[Records from a collection]
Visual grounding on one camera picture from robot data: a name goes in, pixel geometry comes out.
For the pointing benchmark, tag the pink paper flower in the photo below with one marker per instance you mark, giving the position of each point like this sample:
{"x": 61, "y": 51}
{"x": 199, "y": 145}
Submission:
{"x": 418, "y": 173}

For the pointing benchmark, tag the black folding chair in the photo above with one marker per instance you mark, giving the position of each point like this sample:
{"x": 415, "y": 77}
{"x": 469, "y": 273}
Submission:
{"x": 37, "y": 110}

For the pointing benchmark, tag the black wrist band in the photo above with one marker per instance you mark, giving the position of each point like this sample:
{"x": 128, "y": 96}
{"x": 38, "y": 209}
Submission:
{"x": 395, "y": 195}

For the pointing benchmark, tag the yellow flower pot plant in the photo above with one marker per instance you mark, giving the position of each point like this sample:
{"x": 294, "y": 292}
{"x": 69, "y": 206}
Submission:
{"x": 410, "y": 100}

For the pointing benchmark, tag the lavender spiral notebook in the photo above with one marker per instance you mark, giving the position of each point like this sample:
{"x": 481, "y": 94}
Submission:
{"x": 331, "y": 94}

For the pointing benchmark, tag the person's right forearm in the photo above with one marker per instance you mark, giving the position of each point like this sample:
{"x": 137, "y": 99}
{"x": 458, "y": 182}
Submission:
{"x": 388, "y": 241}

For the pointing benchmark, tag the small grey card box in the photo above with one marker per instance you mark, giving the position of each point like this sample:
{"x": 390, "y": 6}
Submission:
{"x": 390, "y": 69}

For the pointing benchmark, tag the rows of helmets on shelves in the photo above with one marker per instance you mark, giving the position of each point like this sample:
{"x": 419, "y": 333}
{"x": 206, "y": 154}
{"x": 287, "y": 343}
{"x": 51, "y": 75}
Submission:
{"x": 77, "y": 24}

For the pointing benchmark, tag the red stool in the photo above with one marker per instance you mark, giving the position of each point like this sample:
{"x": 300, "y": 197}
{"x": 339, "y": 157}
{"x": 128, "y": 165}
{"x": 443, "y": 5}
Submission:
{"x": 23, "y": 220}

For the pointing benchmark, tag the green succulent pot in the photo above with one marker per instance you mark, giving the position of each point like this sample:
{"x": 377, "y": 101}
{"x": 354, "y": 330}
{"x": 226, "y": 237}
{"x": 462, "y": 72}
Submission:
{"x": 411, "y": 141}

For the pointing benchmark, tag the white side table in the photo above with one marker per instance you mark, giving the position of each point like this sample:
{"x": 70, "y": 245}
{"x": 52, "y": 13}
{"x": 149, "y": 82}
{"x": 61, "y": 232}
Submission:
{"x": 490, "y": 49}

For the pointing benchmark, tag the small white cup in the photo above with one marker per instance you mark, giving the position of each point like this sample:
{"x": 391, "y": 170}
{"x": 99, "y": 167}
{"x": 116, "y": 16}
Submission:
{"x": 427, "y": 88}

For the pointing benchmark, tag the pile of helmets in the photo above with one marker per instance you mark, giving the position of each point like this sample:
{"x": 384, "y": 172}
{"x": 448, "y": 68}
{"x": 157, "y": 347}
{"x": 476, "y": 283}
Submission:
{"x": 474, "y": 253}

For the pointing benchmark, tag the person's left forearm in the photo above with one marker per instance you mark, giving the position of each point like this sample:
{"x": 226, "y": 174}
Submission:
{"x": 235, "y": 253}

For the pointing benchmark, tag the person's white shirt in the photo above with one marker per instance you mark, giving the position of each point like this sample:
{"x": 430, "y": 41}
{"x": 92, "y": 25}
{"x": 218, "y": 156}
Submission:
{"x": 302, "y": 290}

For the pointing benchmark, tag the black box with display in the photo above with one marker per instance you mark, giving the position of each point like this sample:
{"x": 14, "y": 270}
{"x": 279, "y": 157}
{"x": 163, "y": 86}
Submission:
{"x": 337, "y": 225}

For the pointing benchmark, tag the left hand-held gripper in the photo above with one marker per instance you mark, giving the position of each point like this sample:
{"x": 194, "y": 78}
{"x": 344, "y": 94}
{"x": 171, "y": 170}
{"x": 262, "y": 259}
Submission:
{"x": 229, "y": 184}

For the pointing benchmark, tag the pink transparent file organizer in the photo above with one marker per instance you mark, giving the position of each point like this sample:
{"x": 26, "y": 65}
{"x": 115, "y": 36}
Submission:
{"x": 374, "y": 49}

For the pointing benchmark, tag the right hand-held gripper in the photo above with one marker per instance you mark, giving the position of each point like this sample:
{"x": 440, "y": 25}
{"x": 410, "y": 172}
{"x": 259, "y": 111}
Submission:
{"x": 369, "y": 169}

Required action
The lines above are to be retyped exactly, with none omitted.

Output below
Visual grounding on one camera picture from robot data: a name goes in, pixel geometry comes out.
For the pointing benchmark, tag the pink paper flower in the photo below with one marker per instance you mark, giving the position of each point like this sample:
{"x": 61, "y": 51}
{"x": 199, "y": 145}
Submission:
{"x": 418, "y": 173}

For the pointing benchmark, tag the black folding chair in the photo above with one marker per instance you mark, giving the position of each point like this sample:
{"x": 415, "y": 77}
{"x": 469, "y": 273}
Submission:
{"x": 37, "y": 110}

For the pointing benchmark, tag the black wrist band in the photo above with one marker per instance you mark, giving the position of each point like this sample:
{"x": 128, "y": 96}
{"x": 38, "y": 209}
Submission:
{"x": 395, "y": 195}

For the pointing benchmark, tag the yellow flower pot plant in the photo above with one marker per instance you mark, giving the position of each point like this sample:
{"x": 294, "y": 292}
{"x": 69, "y": 206}
Submission:
{"x": 410, "y": 100}

For the pointing benchmark, tag the lavender spiral notebook in the photo above with one marker per instance you mark, giving the position of each point like this sample:
{"x": 481, "y": 94}
Submission:
{"x": 331, "y": 94}

For the pointing benchmark, tag the person's right forearm in the photo above with one marker per instance you mark, giving the position of each point like this sample:
{"x": 137, "y": 99}
{"x": 458, "y": 182}
Submission:
{"x": 388, "y": 241}

For the pointing benchmark, tag the small grey card box in the photo above with one marker per instance you mark, giving the position of each point like this sample:
{"x": 390, "y": 6}
Submission:
{"x": 390, "y": 69}

For the pointing benchmark, tag the rows of helmets on shelves in the photo above with one marker per instance you mark, giving the position of each point like this sample:
{"x": 419, "y": 333}
{"x": 206, "y": 154}
{"x": 287, "y": 343}
{"x": 51, "y": 75}
Submission:
{"x": 77, "y": 24}

For the pointing benchmark, tag the red stool in the photo above with one marker per instance you mark, giving the position of each point like this sample:
{"x": 300, "y": 197}
{"x": 339, "y": 157}
{"x": 128, "y": 165}
{"x": 443, "y": 5}
Submission:
{"x": 23, "y": 220}

For the pointing benchmark, tag the green succulent pot in the photo above with one marker per instance you mark, giving the position of each point like this sample:
{"x": 377, "y": 101}
{"x": 354, "y": 330}
{"x": 226, "y": 237}
{"x": 462, "y": 72}
Submission:
{"x": 411, "y": 141}

For the pointing benchmark, tag the white side table in the photo above with one marker per instance you mark, giving the position of each point like this sample:
{"x": 70, "y": 245}
{"x": 52, "y": 13}
{"x": 149, "y": 82}
{"x": 61, "y": 232}
Submission:
{"x": 490, "y": 49}

For the pointing benchmark, tag the small white cup in the photo above with one marker per instance you mark, giving the position of each point like this sample:
{"x": 391, "y": 170}
{"x": 99, "y": 167}
{"x": 116, "y": 16}
Submission:
{"x": 427, "y": 88}

For the pointing benchmark, tag the pile of helmets in the photo above with one marker per instance you mark, giving the position of each point like this sample:
{"x": 384, "y": 172}
{"x": 448, "y": 68}
{"x": 157, "y": 347}
{"x": 476, "y": 283}
Submission:
{"x": 474, "y": 253}

For the pointing benchmark, tag the person's left forearm in the photo above with one marker per instance you mark, giving the position of each point like this sample:
{"x": 226, "y": 174}
Submission:
{"x": 235, "y": 253}

For the pointing benchmark, tag the person's white shirt in the photo above with one marker per instance you mark, giving the position of each point like this sample:
{"x": 430, "y": 41}
{"x": 92, "y": 25}
{"x": 218, "y": 156}
Submission:
{"x": 302, "y": 290}

For the pointing benchmark, tag the black box with display in the photo above with one marker per instance you mark, giving the position of each point like this sample:
{"x": 14, "y": 270}
{"x": 279, "y": 157}
{"x": 163, "y": 86}
Submission:
{"x": 337, "y": 225}

For the pointing benchmark, tag the left hand-held gripper in the photo above with one marker per instance you mark, giving the position of each point like this sample:
{"x": 194, "y": 78}
{"x": 344, "y": 94}
{"x": 171, "y": 170}
{"x": 262, "y": 259}
Submission:
{"x": 229, "y": 184}

For the pointing benchmark, tag the pink transparent file organizer in the photo above with one marker per instance you mark, giving the position of each point like this sample:
{"x": 26, "y": 65}
{"x": 115, "y": 36}
Submission:
{"x": 374, "y": 49}

For the pointing benchmark, tag the right hand-held gripper in the photo above with one marker per instance you mark, giving the position of each point like this sample:
{"x": 440, "y": 25}
{"x": 410, "y": 172}
{"x": 259, "y": 111}
Submission:
{"x": 369, "y": 169}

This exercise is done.